Все напрасно! В половине девятого утра отмечено новое повышение уровня воды в трюме. Тут некоторыми матросами овладевает отчаяние. Роберт Кертис приказывает им продолжать работу. Они отказываются.
У матросов есть зачинщик, о котором я уже говорил, это мятежник Оуэн. Ему сорок лет. На подбородке — рыжеватая остроконечная борода, нерастущая или чисто выбритая на щеках. Губы узкие, поджатые, светло-карие глазки окружены красными веками, прямой кос, сильно оттопыренные уши, лоб изборожден злыми морщинами.
Он первый покидает пост.
Пять или шесть товарищей следуют за ним, и среди них я замечаю повара Джинкстропа, он тоже нехороший человек.
На приказание Роберта Кертиса вернуться к насосам Оуэн отвечает от имени всех решительным отказом.
Капитан повторяет приказ. Оуэн снова отказывается.
Роберт Кертис вплотную подходит к бунтовщику.
— Не советую вам меня трогать! — холодно заявляет Оуэн и поднимается на бак.
Тогда Роберт Кертис идет к себе в каюту и возвращается оттуда с заряженным револьвером в руке.
Оуэн одно мгновение пристально смотрит на капитана, но Джинкстроп делает ему знак, и все снова принимаются за работу.
24. ЧЕТВЕРТОЕ ДЕКАБРЯ
Первая попытка к возмущению была энергично пресечена капитаном. Но можно ли рассчитывать на такую же удачу в будущем? Надо надеяться, что да: если экипаж разложится, наше положение, и без того серьезное, станет ужасным.
Ночью насосы уже едва справляются с откачкой. Судно движется тяжело, с трудом поднимаясь на гребень волны. Вода хлещет через борт, проникает в люки. Она все прибывает.
Положение скоро станет не менее опасным, чем оно было во время пожара, в последние его часы. Пассажиры, экипаж — все чувствуют, что судно постепенно уходит у них из-под ног. Они видят, что вода поднимается медленно, но непрерывно, она начинает им внушать такой же ужас, как прежде огонь.
Между тем матросы продолжают работать под грозные окрики Роберта Кертиса и волей-неволей борются изо всех сил, но силы эти уже на исходе. Матросы не могут выкачать воду, которая прибывает без конца; уровень ее поднимается с каждым часом. Те, кто вычерпывает ее ведрами в трюме, уже стоят по пояс в воде и рискуют утонуть. Они вынуждены подняться на палубу.

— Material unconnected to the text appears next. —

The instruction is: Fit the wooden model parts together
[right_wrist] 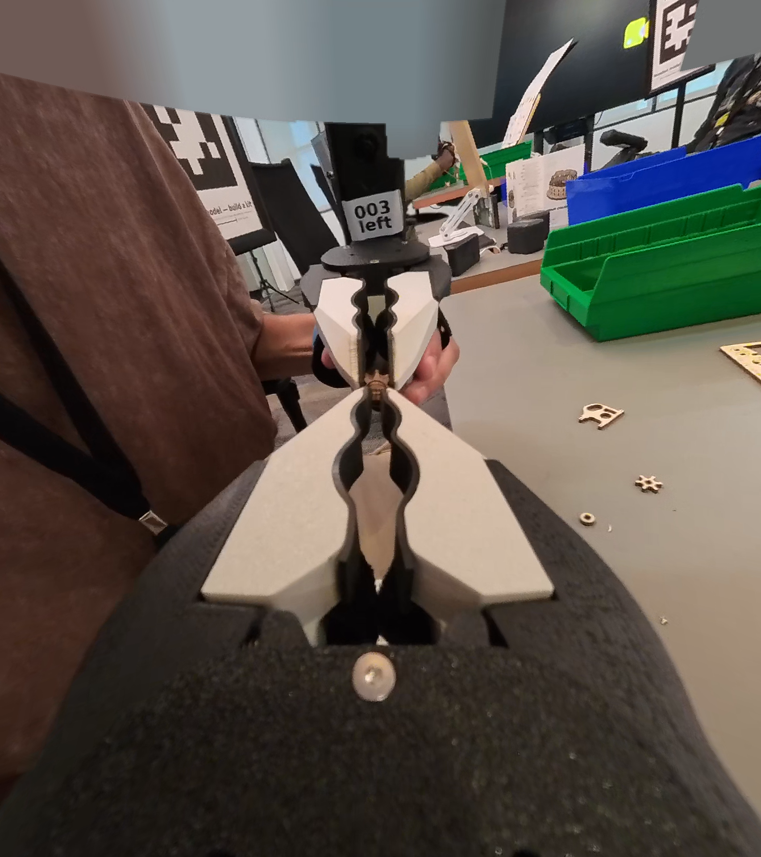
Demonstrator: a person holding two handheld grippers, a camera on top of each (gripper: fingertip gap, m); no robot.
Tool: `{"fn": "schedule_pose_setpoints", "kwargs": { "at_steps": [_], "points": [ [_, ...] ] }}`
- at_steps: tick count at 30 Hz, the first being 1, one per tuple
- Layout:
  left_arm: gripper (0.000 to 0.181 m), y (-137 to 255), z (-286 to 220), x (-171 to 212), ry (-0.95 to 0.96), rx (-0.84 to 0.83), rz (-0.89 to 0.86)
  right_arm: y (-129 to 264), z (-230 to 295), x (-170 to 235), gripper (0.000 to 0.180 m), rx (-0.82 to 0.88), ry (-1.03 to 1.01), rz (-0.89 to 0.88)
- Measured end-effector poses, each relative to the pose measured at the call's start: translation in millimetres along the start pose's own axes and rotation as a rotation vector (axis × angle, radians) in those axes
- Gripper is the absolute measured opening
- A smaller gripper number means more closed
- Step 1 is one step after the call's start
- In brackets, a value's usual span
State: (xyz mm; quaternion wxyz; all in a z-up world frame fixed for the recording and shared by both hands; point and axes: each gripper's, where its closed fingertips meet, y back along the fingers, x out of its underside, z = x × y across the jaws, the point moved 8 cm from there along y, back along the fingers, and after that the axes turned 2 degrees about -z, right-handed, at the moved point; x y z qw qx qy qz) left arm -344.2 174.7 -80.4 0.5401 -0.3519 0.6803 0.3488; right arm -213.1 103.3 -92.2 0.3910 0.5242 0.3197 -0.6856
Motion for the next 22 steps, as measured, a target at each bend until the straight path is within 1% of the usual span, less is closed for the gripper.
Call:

Остается один лишь выход, и утром 4 декабря лейтенант, боцман и капитан Кертис, посовещавшись, принимают решение оставить судно. Так как вельбот, единственное, что у нас осталось, не может вместить и пассажиров и экипаж,
— придется сделать плот. Матросы будут выкачивать воду до тех пор, пока не получат приказа покинуть судно.
Вызывают плотника Дауласа. Решено, что плот начнут строить немедленно из запасных рей и рангоута, предварительно распиленных на бревна нужной длины. Море относительно спокойно, и это облегчит работу, трудную даже при самых благоприятных обстоятельствах.
И вот Роберт Кертис, инженер Фолстен, плотник и десять матросов, вооруженных пилами и топорами, достают и распиливают реи, прежде чем бросить их в море.